John graduated high school in Pyengyang Foreign School in Korea,
where he became a friend of Ruth Bell, also a child of Presbyterian
missionaries (and later the wife of evangelist Billy Graham). He
returned to NC to attend Davidson College and Jefferson Medical School
in Philadelphia. During the summer of 1940, while working at Montreat,
he met his future wife, Nancy Dupuy, whom he married on July 20, 1948.
After
World War II, General Douglas MacArthur, overseeing the occupation of
Japan (1945-1951), invited Dr. Robert Wilson to take charge of all the
leprosy hospitals in Korea, serving 10,000 to 12,000 or more patients.

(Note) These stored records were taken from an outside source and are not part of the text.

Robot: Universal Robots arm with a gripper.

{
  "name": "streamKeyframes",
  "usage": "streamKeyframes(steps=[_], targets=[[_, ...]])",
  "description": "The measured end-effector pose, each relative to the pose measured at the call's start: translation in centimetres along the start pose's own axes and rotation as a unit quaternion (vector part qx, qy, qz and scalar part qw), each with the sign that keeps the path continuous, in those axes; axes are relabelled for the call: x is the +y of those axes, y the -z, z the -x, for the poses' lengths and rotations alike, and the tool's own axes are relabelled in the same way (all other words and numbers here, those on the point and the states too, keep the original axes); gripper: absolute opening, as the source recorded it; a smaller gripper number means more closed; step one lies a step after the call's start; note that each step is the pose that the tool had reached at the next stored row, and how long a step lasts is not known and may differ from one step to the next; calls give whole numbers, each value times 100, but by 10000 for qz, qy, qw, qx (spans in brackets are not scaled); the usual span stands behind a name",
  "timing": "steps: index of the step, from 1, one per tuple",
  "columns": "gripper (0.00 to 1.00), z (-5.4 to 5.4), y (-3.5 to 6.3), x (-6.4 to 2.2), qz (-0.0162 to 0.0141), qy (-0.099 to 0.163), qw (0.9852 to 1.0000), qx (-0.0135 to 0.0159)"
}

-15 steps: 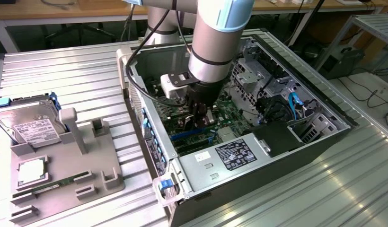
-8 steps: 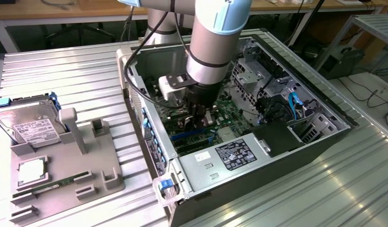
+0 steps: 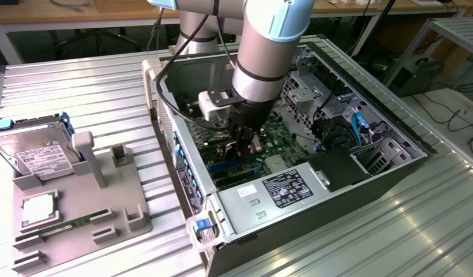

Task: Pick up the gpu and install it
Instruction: 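Insert the gpu into the slot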

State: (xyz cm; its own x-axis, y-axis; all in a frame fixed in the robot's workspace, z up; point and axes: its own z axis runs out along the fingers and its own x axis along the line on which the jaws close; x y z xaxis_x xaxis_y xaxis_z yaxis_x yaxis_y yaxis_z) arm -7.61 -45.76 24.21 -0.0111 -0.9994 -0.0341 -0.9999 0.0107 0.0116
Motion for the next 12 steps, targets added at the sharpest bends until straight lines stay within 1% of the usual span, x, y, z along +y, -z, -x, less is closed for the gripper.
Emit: streamKeyframes(steps=[2,3,7,12], targets=[[27,1,4,-18,51,-2,10000,1],[27,0,4,-24,64,-2,10000,1],[27,1,5,-24,64,-3,10000,2],[27,2,36,-24,64,-2,10000,1]])
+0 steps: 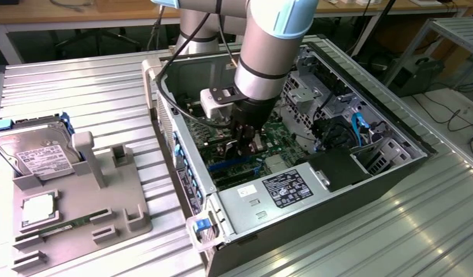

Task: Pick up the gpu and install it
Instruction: 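Insert the gpu into the slot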

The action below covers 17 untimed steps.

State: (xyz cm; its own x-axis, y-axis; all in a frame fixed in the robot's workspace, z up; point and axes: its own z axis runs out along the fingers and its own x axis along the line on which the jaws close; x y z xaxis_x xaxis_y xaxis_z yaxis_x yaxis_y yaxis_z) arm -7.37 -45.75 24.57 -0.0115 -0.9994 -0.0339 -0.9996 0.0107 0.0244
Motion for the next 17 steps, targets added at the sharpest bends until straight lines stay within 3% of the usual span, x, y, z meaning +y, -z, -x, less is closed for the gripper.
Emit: streamKeyframes(steps=[17], targets=[[27,-76,-2,-35,0,0,10000,1]])
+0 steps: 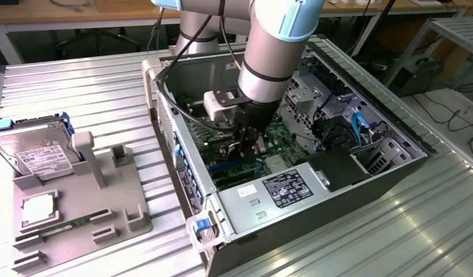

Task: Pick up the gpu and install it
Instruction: 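Insert the gpu into the slot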

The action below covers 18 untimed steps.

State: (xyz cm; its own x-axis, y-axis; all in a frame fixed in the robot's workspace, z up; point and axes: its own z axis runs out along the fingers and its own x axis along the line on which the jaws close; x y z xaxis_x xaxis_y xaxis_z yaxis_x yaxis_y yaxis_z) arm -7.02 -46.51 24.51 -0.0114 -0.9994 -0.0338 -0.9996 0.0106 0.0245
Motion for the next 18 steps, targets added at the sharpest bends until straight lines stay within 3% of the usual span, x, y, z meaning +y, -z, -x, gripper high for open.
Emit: streamKeyframes(steps=[5,7,18], targets=[[27,53,-76,49,0,18,10000,0],[27,55,-28,48,0,19,10000,0],[27,33,-32,78,-8,19,10000,0]])
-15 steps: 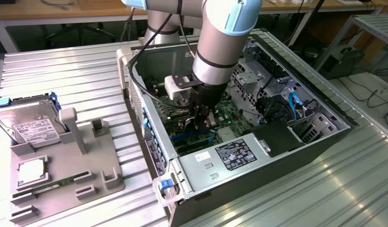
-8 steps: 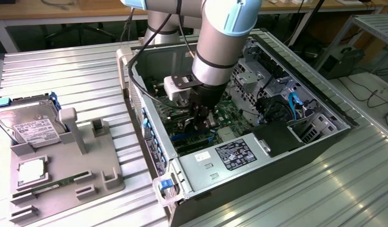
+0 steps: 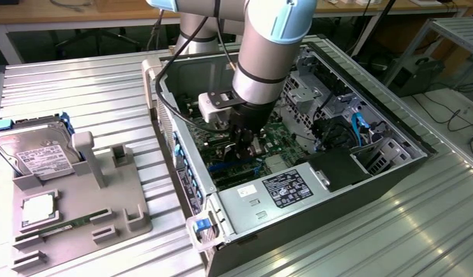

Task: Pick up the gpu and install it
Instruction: 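Insert the gpu into the slot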

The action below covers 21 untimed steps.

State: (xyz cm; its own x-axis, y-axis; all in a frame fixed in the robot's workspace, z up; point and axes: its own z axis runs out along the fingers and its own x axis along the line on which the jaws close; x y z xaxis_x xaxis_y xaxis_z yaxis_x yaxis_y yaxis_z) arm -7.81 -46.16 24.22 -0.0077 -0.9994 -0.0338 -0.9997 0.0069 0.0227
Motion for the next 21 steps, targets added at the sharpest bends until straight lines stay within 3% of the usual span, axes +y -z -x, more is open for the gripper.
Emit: streamKeyframes(steps=[9,21], targets=[[27,2,-26,18,-3,0,10000,-1],[27,2,-149,17,0,0,10000,7]])
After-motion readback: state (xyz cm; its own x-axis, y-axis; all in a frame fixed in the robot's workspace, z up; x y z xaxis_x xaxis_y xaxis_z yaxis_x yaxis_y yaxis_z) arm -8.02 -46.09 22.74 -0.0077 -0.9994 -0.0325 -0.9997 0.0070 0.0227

The elder Wilson suggested that John, who was commissioned as a First
Lieutenant in the Army, join him, so John returned to Korean for two
more years. He left the military service as a captain in 1947, returned
to Richmond to complete his medical residency, and then began private
practice in Greensboro, NC.
As a practicing pediatrician, Dr. John
Wilson worked at the Central Carolina Convalescent (Polio) Hospital and
Moses Cone Memorial Hospital in Greensboro. He returned to Kwangju,
Korea as Chief of Pediatrics at the Presbyterian Medical Center
(1968-71), the taught at the UVa Medical School, before returning to
practice at the Daniel Boone Clinic in Whitesburg, KY and privately in
Black Mountain.
He also served with the NC Department of Health
from 1975-1982; he Buncombe County Department of Health from 1975-1982;
as a lecturer for the nurse practitioner school at MAHEC, and on on
Governor Terry Sanford’s Commission for Special Education in North
Carolina.
In the 1980s, Dr. Wilson cultivated an idea for a
community garden on his property located on Lake Tomahawk in Black
Mountain, which grew to a large garden on city-owned property. He has
worked with students from Warren Wilson College, The Learning Community
School, and Black Mountain schools, as well as many volunteers, and in
2011 the Town of Black Mountain renamed the garden in his honor.
Today
the garden’s membership has grown to more than two hundred, and the
garden, now including a greenway trail, perennial and annual
agriculture, and a native plant trail, is a permanent program of the
Black Mountain Parks and Recreation Department.